Exercise description:
Report each line of the entries that includes "plate" by copying it.

*** Supplied information Section Begins ***

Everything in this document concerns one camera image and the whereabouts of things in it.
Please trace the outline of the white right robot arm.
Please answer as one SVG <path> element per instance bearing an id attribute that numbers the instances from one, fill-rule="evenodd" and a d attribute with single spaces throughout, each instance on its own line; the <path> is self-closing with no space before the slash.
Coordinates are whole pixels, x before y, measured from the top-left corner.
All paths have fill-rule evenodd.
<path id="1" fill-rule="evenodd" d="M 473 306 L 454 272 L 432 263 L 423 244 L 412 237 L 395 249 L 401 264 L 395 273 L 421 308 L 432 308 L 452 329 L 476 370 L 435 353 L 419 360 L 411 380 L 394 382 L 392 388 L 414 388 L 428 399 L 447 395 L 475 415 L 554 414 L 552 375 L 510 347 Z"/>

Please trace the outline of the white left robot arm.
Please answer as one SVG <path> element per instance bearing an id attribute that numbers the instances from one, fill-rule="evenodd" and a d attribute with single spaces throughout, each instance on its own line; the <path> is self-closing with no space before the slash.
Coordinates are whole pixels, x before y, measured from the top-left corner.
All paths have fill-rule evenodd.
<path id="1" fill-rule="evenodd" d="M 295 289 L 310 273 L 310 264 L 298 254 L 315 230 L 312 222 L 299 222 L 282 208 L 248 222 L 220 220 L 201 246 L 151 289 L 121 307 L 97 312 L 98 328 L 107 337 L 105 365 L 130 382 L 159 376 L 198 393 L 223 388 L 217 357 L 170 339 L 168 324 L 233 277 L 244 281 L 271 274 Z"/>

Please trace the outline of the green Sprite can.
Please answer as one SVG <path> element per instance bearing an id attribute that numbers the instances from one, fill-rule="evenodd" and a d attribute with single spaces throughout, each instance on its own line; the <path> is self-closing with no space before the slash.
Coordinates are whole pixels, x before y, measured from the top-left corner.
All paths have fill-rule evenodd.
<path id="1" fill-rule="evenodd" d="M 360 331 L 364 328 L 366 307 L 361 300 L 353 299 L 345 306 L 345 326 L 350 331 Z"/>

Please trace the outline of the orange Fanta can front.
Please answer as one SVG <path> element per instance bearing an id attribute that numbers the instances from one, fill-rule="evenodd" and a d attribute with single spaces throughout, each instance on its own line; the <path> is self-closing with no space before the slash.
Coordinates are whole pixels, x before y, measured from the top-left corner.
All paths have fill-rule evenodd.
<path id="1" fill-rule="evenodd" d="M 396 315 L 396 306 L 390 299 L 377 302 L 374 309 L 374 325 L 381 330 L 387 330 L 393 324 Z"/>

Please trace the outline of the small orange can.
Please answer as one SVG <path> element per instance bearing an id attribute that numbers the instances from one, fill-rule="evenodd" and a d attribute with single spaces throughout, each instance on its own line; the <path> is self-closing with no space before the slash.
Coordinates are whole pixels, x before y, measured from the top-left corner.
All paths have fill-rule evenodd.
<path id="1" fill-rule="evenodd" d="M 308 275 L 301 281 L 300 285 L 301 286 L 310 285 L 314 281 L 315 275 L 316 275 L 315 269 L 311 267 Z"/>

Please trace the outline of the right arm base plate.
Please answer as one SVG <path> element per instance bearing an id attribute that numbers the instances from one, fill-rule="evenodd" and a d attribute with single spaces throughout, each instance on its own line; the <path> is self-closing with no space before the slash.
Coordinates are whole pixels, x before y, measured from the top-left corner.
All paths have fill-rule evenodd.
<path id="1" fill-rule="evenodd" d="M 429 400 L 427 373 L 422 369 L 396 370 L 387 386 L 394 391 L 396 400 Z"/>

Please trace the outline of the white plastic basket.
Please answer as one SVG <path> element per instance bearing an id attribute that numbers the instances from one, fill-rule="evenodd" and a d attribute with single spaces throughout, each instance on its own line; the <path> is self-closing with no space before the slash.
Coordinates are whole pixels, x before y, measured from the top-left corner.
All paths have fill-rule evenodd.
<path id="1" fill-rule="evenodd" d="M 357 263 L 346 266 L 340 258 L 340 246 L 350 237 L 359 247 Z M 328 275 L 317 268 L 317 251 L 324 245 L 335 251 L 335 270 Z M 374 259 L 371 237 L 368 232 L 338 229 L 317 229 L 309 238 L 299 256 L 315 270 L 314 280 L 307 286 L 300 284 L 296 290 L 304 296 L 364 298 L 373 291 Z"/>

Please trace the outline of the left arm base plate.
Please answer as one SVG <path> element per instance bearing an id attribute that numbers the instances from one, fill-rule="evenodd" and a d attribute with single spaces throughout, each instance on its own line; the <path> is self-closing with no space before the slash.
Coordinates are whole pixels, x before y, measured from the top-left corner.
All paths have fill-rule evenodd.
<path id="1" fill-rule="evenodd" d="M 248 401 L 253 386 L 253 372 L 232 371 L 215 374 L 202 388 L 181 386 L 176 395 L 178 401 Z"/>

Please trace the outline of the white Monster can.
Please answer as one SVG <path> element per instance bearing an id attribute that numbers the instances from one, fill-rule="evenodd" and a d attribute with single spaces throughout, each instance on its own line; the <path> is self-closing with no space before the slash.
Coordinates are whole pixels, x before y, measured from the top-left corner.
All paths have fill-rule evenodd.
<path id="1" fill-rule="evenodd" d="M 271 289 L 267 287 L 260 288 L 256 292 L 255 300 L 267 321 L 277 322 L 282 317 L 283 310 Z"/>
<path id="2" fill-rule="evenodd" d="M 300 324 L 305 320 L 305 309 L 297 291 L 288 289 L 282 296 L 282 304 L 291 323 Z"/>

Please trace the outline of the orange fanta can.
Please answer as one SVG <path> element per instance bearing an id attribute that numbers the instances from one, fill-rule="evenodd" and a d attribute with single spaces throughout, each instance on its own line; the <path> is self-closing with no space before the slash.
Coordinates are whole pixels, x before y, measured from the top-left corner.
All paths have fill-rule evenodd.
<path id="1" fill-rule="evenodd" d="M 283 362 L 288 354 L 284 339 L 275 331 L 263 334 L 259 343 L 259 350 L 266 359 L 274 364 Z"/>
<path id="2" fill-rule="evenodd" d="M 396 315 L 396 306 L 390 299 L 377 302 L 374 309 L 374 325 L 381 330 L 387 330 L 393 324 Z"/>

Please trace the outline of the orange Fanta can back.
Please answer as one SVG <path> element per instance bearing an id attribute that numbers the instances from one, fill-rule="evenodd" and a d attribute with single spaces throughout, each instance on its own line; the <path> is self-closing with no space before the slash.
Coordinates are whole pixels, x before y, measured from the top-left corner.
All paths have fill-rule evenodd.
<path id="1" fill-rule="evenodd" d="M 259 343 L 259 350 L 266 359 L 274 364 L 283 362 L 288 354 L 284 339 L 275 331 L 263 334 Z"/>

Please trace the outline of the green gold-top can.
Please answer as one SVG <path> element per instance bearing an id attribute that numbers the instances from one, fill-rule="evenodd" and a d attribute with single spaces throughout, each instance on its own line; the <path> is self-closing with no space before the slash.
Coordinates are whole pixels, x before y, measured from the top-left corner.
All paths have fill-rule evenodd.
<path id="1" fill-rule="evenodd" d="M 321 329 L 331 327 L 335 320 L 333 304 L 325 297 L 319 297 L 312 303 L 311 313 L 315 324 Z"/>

*** Supplied information Section Ends ***

Answer for this exercise:
Please trace the outline of the right arm base plate.
Please trace the outline of the left arm base plate.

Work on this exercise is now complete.